The rationale is that the low-level database interface accepts parameters
directly instead of
inserting them inside the query manually (like HoleyMonoid would do).
Postgresql-simple
also does parameter substitution on haskell side. This is not safe and may
cause to
http://en.wikipedia.org/wiki/SQL_injection because of not properly done
backquoting. Low-level
database interface knows better how to work with parameters, so the driver
must pass them to it instead
of parameters substitution.
hdbi-postgresql just replace "?" to "$1" sequence properly parsing and
ignoring question marks inside the doublequoted identifiers, quoted
literals and even dollar quoted literals 4.1.2.2. Dollar-Quoted String
Constantshttp://www.postgresql.org/docs/8.2/static/sql-syntax-lexical.html
2013/7/31 Tom Ellis
On Wed, Jul 31, 2013 at 09:45:50AM +0600, Alexey Uimanov wrote:
Hello, haskellers. This is the first release of HDBI (Haskell Database Independent interface).

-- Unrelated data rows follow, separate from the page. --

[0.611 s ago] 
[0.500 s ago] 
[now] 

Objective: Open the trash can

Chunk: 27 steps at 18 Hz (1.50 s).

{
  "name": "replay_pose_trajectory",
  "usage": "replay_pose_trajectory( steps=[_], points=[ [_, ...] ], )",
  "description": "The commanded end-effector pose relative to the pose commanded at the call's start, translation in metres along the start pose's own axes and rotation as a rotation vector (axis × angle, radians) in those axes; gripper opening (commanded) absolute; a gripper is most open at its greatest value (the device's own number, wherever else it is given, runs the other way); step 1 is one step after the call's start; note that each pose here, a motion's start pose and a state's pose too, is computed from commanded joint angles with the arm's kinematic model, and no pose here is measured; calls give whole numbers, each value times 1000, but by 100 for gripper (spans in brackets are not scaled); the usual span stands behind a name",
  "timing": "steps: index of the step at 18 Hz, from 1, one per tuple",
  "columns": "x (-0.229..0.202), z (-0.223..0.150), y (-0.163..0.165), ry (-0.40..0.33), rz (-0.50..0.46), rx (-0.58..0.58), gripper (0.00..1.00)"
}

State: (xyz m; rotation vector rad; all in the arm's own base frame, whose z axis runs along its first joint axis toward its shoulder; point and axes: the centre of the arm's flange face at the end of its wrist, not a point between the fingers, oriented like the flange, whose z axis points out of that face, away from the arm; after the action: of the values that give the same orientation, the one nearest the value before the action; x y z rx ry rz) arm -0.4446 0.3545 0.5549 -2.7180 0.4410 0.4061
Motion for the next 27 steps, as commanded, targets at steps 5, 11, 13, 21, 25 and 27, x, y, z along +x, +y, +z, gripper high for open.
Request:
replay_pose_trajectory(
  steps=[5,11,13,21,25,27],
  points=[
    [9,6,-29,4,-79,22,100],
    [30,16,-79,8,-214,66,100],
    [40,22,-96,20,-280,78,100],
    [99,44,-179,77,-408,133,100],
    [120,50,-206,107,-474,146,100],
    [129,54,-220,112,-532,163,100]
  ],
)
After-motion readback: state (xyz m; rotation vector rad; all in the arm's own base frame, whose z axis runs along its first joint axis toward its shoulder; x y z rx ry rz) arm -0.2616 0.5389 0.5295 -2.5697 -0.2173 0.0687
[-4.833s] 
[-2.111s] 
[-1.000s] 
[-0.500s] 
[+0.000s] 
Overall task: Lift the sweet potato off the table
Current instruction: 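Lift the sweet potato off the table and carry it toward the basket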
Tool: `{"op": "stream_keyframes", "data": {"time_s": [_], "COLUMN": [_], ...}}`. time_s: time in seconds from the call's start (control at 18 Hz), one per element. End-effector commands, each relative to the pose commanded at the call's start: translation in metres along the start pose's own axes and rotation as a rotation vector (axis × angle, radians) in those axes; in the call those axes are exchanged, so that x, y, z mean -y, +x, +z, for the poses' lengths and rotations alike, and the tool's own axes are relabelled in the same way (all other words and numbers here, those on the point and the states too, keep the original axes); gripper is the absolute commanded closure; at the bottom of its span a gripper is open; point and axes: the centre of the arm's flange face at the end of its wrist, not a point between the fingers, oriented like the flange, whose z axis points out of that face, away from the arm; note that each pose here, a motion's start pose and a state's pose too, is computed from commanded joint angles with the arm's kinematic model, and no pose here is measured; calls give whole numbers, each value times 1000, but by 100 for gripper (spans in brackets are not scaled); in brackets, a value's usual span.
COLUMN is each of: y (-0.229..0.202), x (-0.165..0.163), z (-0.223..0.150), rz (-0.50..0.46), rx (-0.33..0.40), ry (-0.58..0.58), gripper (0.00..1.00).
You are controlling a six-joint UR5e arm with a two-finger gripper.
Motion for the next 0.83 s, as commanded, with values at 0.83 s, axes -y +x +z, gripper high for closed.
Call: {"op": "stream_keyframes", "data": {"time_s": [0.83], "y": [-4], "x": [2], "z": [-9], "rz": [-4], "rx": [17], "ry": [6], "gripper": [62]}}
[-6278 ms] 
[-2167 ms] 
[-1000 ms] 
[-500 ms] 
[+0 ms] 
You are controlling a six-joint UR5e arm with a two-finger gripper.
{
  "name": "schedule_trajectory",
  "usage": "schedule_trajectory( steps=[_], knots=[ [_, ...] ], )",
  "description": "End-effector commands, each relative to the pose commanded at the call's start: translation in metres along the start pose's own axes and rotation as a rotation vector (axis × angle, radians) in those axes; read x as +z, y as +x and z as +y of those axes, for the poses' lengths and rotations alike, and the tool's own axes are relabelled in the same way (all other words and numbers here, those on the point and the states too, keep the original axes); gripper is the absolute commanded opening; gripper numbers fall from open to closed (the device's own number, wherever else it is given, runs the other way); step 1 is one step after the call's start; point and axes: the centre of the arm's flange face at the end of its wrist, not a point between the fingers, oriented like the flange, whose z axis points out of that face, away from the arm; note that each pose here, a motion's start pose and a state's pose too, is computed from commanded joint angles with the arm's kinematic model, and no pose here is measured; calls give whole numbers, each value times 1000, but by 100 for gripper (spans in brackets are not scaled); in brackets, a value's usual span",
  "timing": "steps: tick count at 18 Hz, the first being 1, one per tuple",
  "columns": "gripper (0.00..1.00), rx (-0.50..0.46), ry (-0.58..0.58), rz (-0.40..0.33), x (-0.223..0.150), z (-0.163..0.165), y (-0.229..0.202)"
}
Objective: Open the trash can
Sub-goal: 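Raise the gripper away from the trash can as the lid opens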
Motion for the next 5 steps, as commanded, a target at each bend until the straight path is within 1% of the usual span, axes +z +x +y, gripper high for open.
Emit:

Hi, thanks for this Alexey. It's great that there is continued development of this really important infrustructure for Haskell.
I have a question about variable interpolation, that is, using "?" parameter placeholders in the query strings, as documented here:
http://hackage.haskell.org/packages/archive/hdbi/1.0.0/doc/html/Database-HDB...
I know postgresql-simple does this, and presumably database access libraries in other languages do this too.
What is the rationale for this when in Haskell we have safer methods of interpolation at our disposal (for example HoleyMonoid)? Is it simply a matter of using the most familiar interface, or is there a deeper reason this is necessary?